Rooney remained in a hospital overnight as medical staff assessed the extent of the injury he picked up when Hugo Rodallega landed on him in stoppage time.
Immediately after the game, Sir Alex Ferguson said it was "a very bad one" which would rule his forward out for four weeks.
This prognosis has been emphasized by the reaction of surgeons who were "surprised" at the depth of the cut.
Rooney returned home Sunday morning after a comfortable night.
However, his chances of figuring in next Sunday's Premier League encounter with Southampton appear nonexistent and it seems inevitable he will also miss England's opening World Cup qualifiers against Moldova and Ukraine next month.
Roy Hodgson is due to name his squad on Thursday, at which point it will be surely too early for any risk to be taken with Rooney's recovery.
The one reason for optimism is that when Nani needed stitches in a nasty wound -- below the knee -- inflicted by Jamie Carragher at Liverpool in March 2011, Ferguson immediately put the recovery timescale at three weeks, yet the Portugal winger was back in action nine days later.
With the start of another Champions League campaign and a trip to Liverpool looming straight after the international break, any reduction in that four-week timescale would be a bonus for Ferguson.
Rodallega has been cleared of any blame for the incident, which happened as Rooney attempted to close down a free kick that had just rebounded back to the Colombian.
The sheer force of Rodallega landing on Rooney caused the damage and it appeared the Fulham man was wearing studs, rather than the blades some have argued cause greater injury.
Rooney's condition helped deflect attention away from the fact he did not feature in the United starting lineup yesterday, though Ferguson was at pains to stress there are "no problems" with the forward.
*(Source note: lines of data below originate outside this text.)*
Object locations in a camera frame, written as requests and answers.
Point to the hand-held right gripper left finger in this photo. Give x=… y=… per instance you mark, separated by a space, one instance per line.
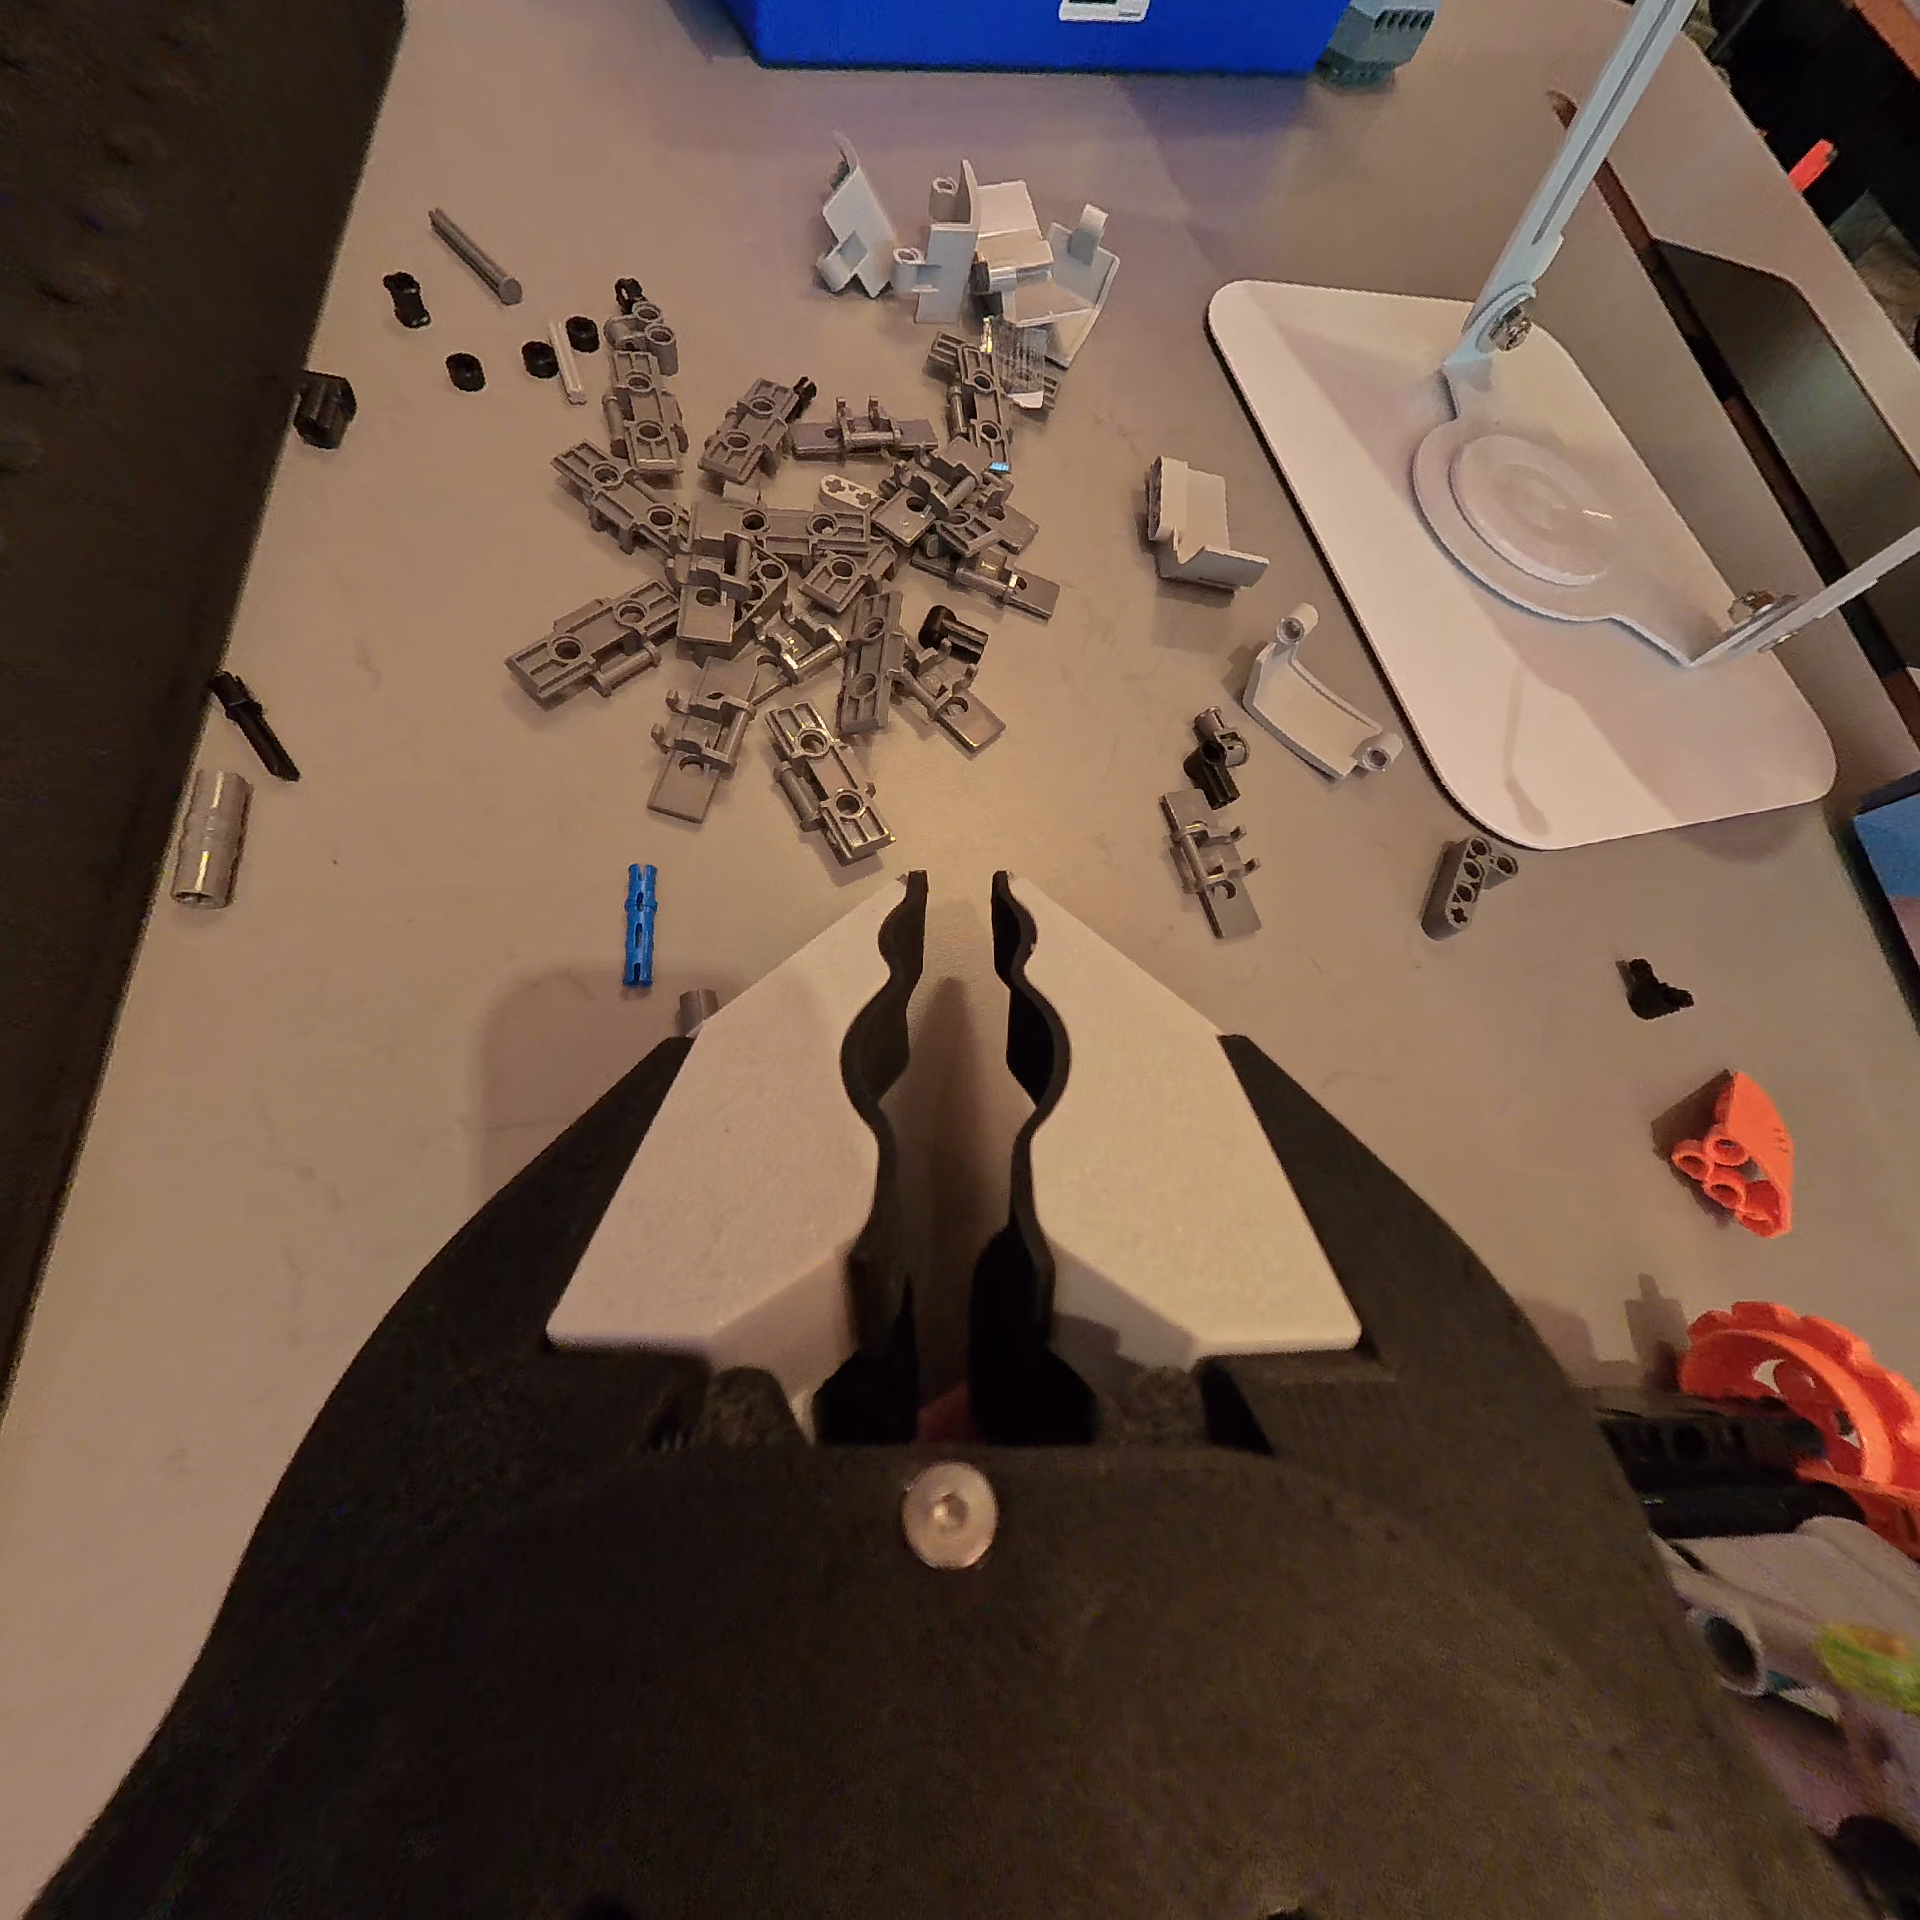
x=722 y=1217

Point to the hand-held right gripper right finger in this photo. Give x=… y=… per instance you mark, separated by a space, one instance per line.
x=1187 y=1200

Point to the orange triangular toy piece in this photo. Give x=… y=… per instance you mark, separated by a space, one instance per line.
x=1735 y=1154

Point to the pile of dark grey connectors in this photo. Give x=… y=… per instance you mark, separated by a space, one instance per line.
x=780 y=572

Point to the black grey toy robot vehicle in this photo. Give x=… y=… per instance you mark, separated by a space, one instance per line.
x=1802 y=1620

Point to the blue plastic bin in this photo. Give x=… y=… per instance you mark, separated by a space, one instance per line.
x=1037 y=31

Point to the small blue toy brick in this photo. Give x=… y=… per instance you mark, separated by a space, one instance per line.
x=640 y=923

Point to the dark grey small toy pieces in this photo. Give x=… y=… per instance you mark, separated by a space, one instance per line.
x=1211 y=825

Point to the dark grey toy beam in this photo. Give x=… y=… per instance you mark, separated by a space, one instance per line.
x=1469 y=884

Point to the small black toy connector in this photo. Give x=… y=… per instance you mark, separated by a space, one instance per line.
x=1654 y=985

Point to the light grey angled toy piece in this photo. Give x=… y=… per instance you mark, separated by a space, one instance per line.
x=1316 y=698

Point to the orange toy gear wheel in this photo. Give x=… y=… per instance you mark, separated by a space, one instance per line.
x=1802 y=1394

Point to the light grey toy block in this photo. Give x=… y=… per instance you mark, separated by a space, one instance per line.
x=1202 y=527

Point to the long black toy pin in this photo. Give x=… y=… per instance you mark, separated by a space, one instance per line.
x=252 y=727

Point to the wooden book stand white base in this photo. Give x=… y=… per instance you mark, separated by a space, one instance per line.
x=1500 y=602

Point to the black angled toy connector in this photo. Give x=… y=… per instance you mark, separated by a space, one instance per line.
x=324 y=404

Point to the pile of light grey pieces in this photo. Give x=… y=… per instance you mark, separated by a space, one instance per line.
x=976 y=257

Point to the dark grey toy axle rod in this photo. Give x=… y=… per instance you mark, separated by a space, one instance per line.
x=477 y=257

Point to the small grey device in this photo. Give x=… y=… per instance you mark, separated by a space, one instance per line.
x=1381 y=31
Rooney was amongst those to perform well below expectations at Goodison Park and many fans yesterday immediately hailed Ferguson's decision as the right one.
And with the transfer window due to close on Friday, there is bound to be some talk of Rooney's future, if only outside the club. Ferguson was quick to quell such talk even as Rooney was heading to hospital.
"He and Robin van Persie are needing games," said the Scot.
"To start the two of them would have been too much. Wayne understood that.
"There is no problem. He played his part when he came on."
Rooney did have just three preseason outings, though including the Everton game, he did have five hours' action under his belt prior to kickoff, significantly more than van Persie, who admits he is still a couple of weeks away from full fitness.
However, while Kagawa was excellent Saturday, what must also be factored into Ferguson's use of the summer arrival from Borussia Dortmund is that his international break involves a draining return home and World Cup qualifiers against United Arab Emirates and Iraq.
Ferguson noted with Park Ji-Sung that his performance levels tended to dip in such circumstances, so the threat to Rooney's status as United's number one man need not be long lasting.
And van Persie, while keen to spread the praise across his teammates, expects Rooney to be his main strike partner this season.
"Wayne is a world-class player," said the Dutchman. "He can give you everything; assists, goals. He is quick, technical. He loves to link up as well. I am looking forward to that combination of course.
"I am a football fan. I like to enjoy my work. With Wayne and all the others I think I can do that."